Burble's hand glowed with energy as he leaped into the air, trying to touch Jaryth's back and stop the boy's rapid bleeding, to no avail. Short halfling legs could only carry him so far into the air. Jaryth coughed again and the stream of blood flowing from his mouth burst forth eagerly, like floodwaters down a river. Meepo wondered how much blood such a small human could hold. If Jaryth had so much in him, Meepo may want to fast for a few days before he tried to drink up all inside such a large vessel as Rowland.

Spined claws tore into Sal as the fish-thing continued its assault. Meepo had sent two more crossbow bolts after his first, and like the first neither had so much as inconvenienced the acid-spewing fish-thing. Burble again leaped for Jaryth and again fell short while Sal and Lorn hacked at it with their swords. Bryant pushed forward to join them and Rowland tossed another arcane bolt into its body.

Now swords were having some effect, and the creature could only seal the rents in its scaly hide more slowly. Made of water though it may be, the fish-thing's substance flowed with less speed than before. Its eyes cast about and wide, milky lids flicked over them repeatedly. Jaryth coughed once more, spraying Burble with his blood.

Once more Meepo sensed power building around the fish-thing, but Sal hacked savagely into it and it suddenly lost all cohesion as the energy vanished and it fell to a puddle in the floor.

That was quick, too quick. Meepo expected the thing to rise again in moments. It had only begun to slow.

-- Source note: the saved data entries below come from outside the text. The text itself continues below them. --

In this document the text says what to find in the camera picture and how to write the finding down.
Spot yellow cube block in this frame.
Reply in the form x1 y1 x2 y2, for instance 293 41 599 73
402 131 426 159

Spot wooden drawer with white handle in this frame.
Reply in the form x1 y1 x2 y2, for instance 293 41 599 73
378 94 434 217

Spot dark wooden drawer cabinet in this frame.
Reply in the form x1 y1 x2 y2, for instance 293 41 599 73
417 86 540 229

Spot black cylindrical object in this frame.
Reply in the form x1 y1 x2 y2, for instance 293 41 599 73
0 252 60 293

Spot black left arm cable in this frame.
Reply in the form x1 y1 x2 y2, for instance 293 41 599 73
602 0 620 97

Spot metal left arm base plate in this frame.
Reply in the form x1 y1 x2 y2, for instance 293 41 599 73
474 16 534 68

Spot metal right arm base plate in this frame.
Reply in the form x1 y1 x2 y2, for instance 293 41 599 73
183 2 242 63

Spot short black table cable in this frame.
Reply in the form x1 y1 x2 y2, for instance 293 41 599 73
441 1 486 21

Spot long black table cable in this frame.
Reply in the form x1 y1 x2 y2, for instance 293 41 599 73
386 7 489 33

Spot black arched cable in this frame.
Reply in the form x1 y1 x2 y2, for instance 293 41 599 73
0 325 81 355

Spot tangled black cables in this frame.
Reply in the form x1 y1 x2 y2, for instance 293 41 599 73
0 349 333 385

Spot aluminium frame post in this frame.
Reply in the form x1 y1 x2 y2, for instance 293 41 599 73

Whatever water demon it had been, it must still have a trick up its sleeve. Burble leaped again and this time he touched Jaryth's backside. The boy's bleeding stopped and Meepo sighed. It would have been nice to lose both the mad boy and Embrill in the same day.

Sal grumbled and stabbed his sword into the puddle regardless, "Bloody floating fish, it deserved to die." He then trod pointedly through the puddle and reached into the keg from which it had emerged. Meepo wondered if he'd lose his hand that way, but instead the dwarf drew out five small blue gems.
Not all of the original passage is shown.